WHAT THIS TASK INVOLVES
Transcribe the data below verbatim from the line with "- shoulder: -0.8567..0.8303" to the line with "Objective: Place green". Include both of those lines.

INFORMATION SUPPLIED

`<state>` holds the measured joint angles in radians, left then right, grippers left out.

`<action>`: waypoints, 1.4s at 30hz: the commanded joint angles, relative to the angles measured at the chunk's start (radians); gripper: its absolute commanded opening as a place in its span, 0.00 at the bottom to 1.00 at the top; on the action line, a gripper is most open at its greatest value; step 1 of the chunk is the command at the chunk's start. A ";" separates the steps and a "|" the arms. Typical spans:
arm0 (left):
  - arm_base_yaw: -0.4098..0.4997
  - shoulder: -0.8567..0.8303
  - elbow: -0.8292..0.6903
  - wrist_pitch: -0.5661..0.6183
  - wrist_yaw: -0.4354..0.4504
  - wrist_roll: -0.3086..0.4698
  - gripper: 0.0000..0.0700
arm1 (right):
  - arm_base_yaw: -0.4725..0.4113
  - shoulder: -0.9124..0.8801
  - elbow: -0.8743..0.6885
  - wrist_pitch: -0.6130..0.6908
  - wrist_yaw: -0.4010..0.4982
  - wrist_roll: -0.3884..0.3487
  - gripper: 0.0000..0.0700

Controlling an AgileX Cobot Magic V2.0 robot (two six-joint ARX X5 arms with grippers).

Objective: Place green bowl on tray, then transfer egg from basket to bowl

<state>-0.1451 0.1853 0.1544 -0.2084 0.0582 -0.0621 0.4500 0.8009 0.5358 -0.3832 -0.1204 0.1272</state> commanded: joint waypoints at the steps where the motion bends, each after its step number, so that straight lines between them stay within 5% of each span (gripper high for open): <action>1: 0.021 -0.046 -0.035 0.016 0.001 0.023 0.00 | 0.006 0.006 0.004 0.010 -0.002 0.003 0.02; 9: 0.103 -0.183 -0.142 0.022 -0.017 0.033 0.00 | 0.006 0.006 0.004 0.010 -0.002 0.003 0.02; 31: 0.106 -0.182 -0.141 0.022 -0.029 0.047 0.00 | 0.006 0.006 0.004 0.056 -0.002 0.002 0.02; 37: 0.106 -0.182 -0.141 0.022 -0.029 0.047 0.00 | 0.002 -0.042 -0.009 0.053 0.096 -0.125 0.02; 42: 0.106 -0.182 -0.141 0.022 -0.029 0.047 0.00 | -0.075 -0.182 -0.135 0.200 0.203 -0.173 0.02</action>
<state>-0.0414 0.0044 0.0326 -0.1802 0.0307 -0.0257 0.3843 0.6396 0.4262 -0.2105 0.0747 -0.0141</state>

YOUR SOLUTION
  - shoulder: -0.8567..0.8303
  - elbow: -0.8292..0.6903
  - wrist_pitch: -0.5661..0.6183
  - wrist_yaw: -0.4354..0.4504
  - wrist_roll: -0.3086..0.4698
  - gripper: 0.0000..0.0700
arm1 (right):
  - arm_base_yaw: -0.4725..0.4113
  - shoulder: -0.9124..0.8801
  - elbow: -0.8743..0.6885
  - wrist_pitch: -0.6130..0.6908
  - wrist_yaw: -0.4010..0.4982
  - wrist_roll: -0.3884..0.3487
  - gripper: 0.0000..0.0700

Controlling an AgileX Cobot Magic V2.0 robot (two six-joint ARX X5 arms with grippers).

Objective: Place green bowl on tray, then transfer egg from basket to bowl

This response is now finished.